Hoggatt and Pelus are co-corresponding authors of the Cell paper, as is David Scadden, MD, Gerald and Darlene Jordan Professor of Medicine at Harvard University and Director of the MGH Center for Regenerative Medicine. Additional co-authors are Bin-Kuan Chou, PhD, and Shruti Datari, MGH Center for Transplantation Sciences; Peter Kharchenko, PhD, Amir Schajnovitz, PhD, Ninib Baryawno, PhD, and Francois E. Mercier, MD, CM, MGH Center for Regenerative Medicine; Tiffany Tate, Harvard Stem Cell Institute; Pratibha Singh, PhD, Seiji Fukuda, MD, PhD, and Liqiong Liu, MD, PhD, Indiana University School of Medicine; Joseph Boyer, GlaxoSmithKline; and Jason Gardner, DPhil, MA, and Dwight Morrow, Magenta Therapeutics.

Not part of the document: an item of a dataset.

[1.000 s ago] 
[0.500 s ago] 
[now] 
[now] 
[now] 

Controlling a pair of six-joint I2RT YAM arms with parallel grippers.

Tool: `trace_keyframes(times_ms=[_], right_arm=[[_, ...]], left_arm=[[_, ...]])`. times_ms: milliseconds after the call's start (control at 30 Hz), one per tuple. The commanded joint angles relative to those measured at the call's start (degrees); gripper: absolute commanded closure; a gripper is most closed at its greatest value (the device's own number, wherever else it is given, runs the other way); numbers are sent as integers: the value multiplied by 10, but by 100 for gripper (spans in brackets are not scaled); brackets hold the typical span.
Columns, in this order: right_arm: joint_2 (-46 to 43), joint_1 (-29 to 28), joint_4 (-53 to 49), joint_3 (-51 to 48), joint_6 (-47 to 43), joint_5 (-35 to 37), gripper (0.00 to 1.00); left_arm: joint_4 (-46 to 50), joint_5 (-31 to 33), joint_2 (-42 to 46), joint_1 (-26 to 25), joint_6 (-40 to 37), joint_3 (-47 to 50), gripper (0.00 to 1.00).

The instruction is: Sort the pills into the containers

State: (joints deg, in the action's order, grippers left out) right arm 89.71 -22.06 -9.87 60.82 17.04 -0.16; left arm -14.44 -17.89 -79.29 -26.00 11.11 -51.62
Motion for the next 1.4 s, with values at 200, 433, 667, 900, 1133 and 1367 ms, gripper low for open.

Support for this study includes National Institutes of Health grants R00 HL119559, R01 HL069669, R01 HL096305 and R01 HL131768 and support from GlaxoSmithKline and the Massachusetts Life Sciences Center. A patent application covering intellectual property described in this paper has been filed by Harvard Office of Technology Development, and Magenta Therapeutics of Cambridge, co-founded by Hoggatt and Scadden, is exploring further clinical development.